* **DESCRIPTION OF THE TASK**:
After finding the line that contains "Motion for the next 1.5" in the entries below, retype it and every following line precisely, the last included.

Extracted records:

········

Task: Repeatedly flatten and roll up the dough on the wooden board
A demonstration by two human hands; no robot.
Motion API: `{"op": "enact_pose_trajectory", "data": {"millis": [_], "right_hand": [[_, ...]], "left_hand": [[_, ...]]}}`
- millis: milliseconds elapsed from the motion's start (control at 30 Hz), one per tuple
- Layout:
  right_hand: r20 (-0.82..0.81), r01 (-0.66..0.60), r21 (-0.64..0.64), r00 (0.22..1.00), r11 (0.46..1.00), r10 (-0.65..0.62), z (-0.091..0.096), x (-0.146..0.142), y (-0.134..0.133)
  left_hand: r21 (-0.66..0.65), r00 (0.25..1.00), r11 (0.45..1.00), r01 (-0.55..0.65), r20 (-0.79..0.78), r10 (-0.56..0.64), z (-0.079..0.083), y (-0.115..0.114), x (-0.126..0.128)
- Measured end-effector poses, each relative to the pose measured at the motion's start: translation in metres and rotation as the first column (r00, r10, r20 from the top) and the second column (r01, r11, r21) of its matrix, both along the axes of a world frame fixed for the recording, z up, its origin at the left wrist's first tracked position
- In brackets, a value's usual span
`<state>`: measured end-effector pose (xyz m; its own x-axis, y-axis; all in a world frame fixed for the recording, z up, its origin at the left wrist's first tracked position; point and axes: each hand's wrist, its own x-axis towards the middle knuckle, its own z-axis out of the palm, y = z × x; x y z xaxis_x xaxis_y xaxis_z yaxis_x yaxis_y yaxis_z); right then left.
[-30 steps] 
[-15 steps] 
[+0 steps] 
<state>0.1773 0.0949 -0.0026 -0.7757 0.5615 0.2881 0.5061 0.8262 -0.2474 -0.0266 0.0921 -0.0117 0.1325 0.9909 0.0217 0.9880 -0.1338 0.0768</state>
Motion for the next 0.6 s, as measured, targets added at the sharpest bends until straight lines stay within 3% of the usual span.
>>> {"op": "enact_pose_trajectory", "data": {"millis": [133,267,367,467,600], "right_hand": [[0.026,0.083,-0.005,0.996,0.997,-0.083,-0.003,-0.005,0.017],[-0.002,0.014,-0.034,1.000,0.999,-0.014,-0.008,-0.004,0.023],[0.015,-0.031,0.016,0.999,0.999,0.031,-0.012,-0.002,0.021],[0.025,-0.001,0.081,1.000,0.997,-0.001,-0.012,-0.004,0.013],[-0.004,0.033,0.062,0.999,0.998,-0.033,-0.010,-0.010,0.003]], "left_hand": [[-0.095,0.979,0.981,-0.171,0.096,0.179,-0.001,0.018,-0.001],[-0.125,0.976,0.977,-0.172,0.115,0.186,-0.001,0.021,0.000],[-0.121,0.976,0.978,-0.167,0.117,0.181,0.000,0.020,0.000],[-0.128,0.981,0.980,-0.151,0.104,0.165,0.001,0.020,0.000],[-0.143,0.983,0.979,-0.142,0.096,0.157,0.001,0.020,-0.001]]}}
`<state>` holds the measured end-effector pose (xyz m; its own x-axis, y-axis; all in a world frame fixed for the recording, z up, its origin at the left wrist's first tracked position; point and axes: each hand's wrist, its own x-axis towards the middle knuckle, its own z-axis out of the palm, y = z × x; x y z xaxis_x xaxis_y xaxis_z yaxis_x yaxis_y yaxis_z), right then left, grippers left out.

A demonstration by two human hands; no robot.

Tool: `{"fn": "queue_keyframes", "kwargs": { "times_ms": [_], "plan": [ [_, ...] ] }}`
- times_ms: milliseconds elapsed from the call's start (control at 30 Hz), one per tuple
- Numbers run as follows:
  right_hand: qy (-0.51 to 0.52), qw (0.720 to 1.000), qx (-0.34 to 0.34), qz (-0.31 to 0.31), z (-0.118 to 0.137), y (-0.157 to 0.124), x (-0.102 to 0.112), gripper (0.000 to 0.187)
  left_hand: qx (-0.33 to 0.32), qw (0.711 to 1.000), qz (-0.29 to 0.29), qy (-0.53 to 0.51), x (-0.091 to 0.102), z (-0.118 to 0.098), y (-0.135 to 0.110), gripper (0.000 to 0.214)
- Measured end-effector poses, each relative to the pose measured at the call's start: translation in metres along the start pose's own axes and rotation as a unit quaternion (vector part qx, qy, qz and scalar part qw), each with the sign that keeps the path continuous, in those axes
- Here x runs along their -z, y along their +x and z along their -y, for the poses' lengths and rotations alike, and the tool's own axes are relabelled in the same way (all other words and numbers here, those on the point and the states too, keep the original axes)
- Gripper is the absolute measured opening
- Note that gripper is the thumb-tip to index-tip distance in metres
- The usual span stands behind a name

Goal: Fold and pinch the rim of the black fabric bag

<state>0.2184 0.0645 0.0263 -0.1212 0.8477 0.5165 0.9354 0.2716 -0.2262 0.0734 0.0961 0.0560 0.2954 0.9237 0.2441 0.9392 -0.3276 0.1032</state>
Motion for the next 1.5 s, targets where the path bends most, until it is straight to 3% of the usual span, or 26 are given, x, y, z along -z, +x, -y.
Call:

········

* **EXPECTED OUTPUT**:
Motion for the next 1.5 s, targets where the path bends most, until it is straight to 3% of the usual span, or 26 are given, x, y, z along -z, +x, -y.
Call:

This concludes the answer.